Additionally, the combat became trying towards the end of the demo. I want to make clear that this is not a comment on the game’s overall difficulty, which I found to be incredibly well paced, with Blasphemous starting easy and building towards a respectable difficulty with a quality boss fight to cap things off at the end. This is without mentioning the few instances of platforming, where a fall on the spikes means certain death. All that being said, the actual combat loop in the game itself is always relatively simple.
The Pentinent One’s sword is equipped with a three slash combo, a charge attack and a counter. I solved every combat instance in the game by isolating an enemy and mashing out my combo or landing the parry which had an extremely generous window. There is an execution system where if an enemy is flashing The Pentinent One can perform an ultra violent kill on your dazed foe, but these came few and far between throughout my playthrough. A small health pool did keep me on my toes, but I wanted the combat to match the brutal look and tone of the world. I was ultimately left wanting.

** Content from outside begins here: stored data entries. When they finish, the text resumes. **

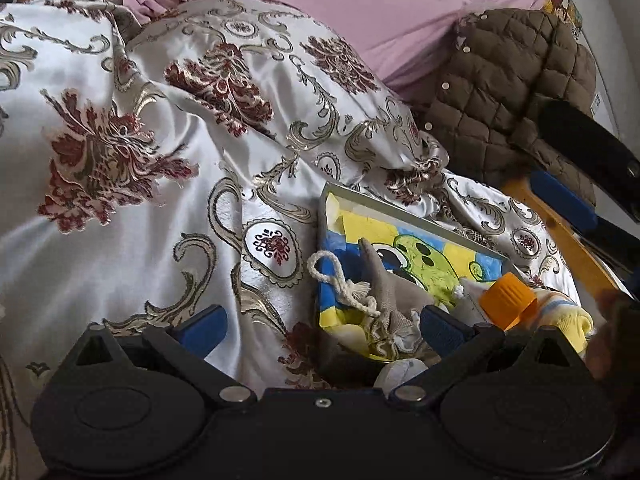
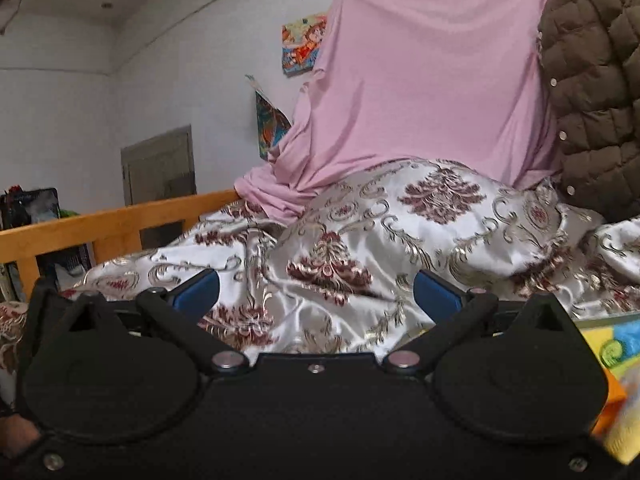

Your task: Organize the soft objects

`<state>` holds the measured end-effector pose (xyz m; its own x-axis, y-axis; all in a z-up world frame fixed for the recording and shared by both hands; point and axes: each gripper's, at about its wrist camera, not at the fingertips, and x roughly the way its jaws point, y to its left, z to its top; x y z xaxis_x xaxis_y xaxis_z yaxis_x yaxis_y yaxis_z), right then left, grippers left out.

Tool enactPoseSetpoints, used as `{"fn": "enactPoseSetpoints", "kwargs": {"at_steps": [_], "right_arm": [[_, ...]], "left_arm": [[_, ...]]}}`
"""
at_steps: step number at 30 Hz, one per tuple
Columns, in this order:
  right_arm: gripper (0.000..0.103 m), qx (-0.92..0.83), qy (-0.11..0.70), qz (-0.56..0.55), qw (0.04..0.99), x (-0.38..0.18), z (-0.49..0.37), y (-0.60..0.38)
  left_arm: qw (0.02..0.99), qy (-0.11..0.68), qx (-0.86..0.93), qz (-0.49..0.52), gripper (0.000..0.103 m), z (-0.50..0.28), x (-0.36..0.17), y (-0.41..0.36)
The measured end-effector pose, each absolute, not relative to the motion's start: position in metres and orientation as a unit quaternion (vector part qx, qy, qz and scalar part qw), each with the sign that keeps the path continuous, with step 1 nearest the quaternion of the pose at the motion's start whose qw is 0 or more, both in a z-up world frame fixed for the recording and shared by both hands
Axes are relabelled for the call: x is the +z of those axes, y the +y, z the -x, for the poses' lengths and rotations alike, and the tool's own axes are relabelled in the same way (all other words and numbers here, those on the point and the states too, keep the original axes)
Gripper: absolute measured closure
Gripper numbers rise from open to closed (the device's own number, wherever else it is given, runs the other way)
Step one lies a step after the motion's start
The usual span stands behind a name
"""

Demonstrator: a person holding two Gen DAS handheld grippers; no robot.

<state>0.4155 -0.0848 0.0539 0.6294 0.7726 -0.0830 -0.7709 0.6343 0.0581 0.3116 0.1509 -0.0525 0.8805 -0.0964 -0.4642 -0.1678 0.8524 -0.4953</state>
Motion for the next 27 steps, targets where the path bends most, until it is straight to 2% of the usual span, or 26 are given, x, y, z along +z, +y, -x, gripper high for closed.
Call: {"fn": "enactPoseSetpoints", "kwargs": {"at_steps": [9, 27], "right_arm": [[0.001, 0.445, 0.06, -0.007, 0.893, 0.039, -0.433, -0.064], [0.001, 0.43, 0.053, -0.005, 0.901, 0.034, -0.471, -0.036]], "left_arm": [[0.908, 0.245, 0.024, 0.338, 0.001, -0.326, -0.054, 0.157], [0.889, 0.256, 0.058, 0.376, 0.001, -0.332, -0.064, 0.177]]}}
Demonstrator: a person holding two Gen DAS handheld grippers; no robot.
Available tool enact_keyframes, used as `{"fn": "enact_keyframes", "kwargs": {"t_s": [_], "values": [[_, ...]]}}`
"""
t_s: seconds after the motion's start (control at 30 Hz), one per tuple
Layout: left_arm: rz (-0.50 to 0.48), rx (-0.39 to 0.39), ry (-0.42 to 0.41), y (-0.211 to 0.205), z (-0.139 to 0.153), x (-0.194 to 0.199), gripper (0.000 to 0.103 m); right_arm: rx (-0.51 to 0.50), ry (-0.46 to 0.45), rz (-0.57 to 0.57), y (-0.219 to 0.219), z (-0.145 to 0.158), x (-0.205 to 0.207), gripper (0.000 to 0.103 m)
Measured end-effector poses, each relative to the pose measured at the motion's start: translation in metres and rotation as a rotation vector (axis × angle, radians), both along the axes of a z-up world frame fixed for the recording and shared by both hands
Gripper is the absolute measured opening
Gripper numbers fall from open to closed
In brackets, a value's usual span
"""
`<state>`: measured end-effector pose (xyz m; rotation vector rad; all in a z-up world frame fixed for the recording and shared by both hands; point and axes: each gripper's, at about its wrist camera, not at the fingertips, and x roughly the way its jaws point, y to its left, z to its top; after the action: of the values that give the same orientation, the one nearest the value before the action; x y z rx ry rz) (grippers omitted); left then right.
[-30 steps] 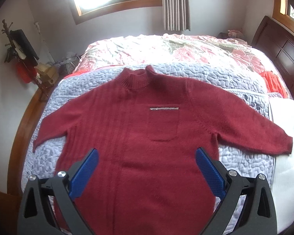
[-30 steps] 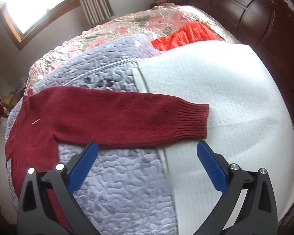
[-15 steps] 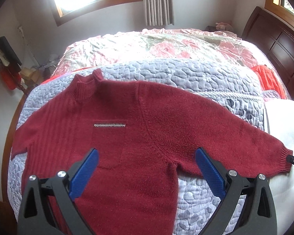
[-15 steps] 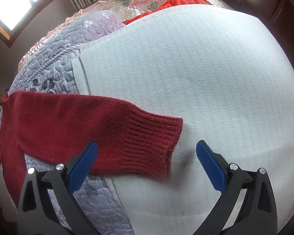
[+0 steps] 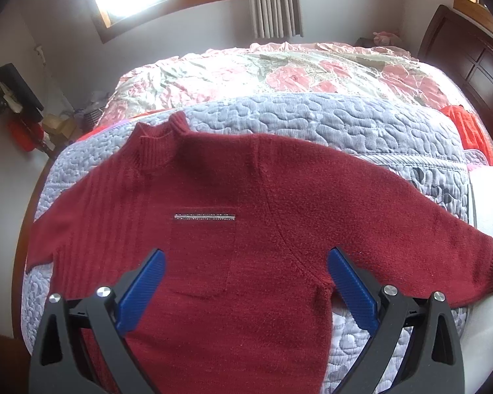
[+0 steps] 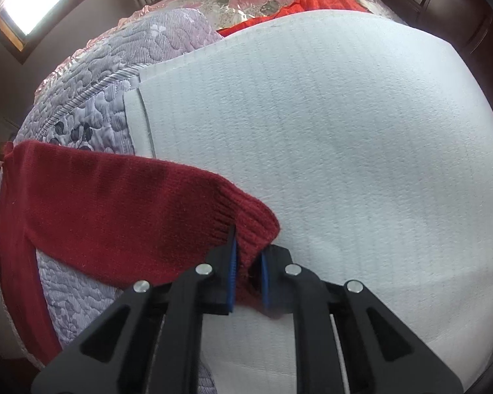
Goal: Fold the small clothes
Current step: 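Carry the held sleeve across the sweater chest and open the right gripper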
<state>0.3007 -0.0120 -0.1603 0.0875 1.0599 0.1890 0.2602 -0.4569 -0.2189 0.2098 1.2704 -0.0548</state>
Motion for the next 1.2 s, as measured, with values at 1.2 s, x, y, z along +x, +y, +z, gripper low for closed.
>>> {"fn": "enact_keyframes", "kwargs": {"t_s": [1.2], "values": [[0.156, -0.057, 0.070, 0.205, -0.037, -0.021, 0.099, 0.360, -0.009, 0.595, 0.430, 0.027, 0.066, 0.038]]}}
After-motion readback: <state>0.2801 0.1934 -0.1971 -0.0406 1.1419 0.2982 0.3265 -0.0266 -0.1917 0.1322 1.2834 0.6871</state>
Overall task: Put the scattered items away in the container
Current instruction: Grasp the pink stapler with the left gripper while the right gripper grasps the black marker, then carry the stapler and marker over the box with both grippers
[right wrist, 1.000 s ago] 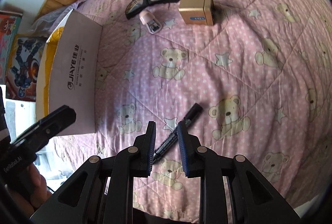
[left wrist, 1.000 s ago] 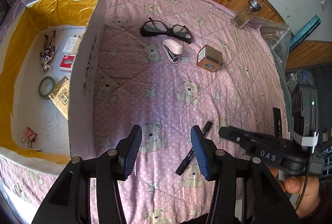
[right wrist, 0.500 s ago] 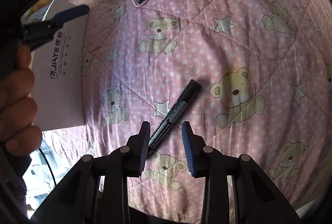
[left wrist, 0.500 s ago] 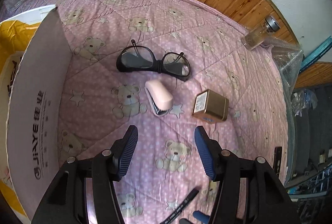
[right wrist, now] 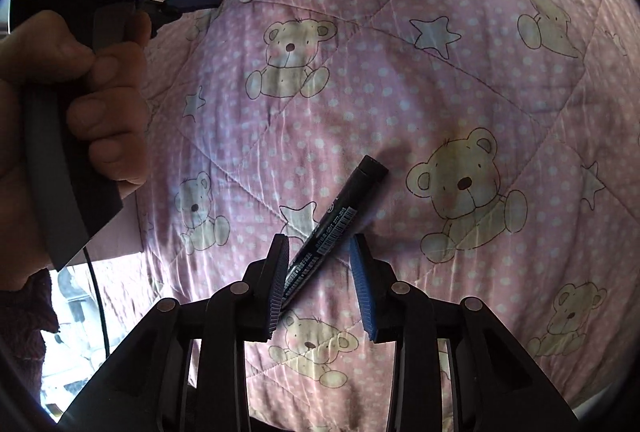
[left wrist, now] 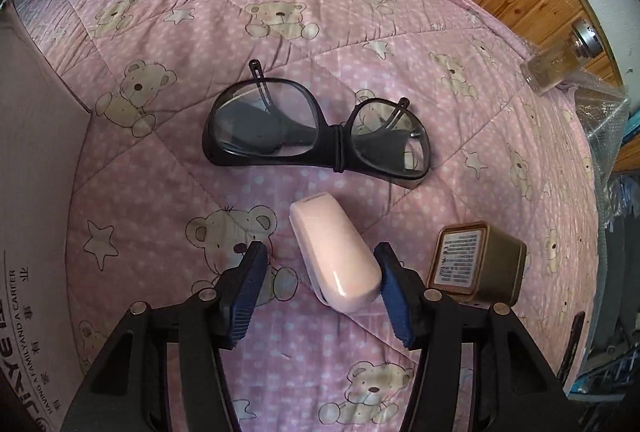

With all of this in mind, however, Blasphemous still left me on good terms. Despite a little bit of a monochromatic feeling due in part to the size of the world and serviceable but ultimately disappointing combat, you simply can’t put a price on style and Blasphemous has that in spades. Between the creepy old world religious imagery, superb monster design, mysterious Souls style lore and an excellent world to explore, Blasphemous hits more than it misses. Promise is shown in this game’s future, and if things stay on schedule I would expect to see it for release before the year is up.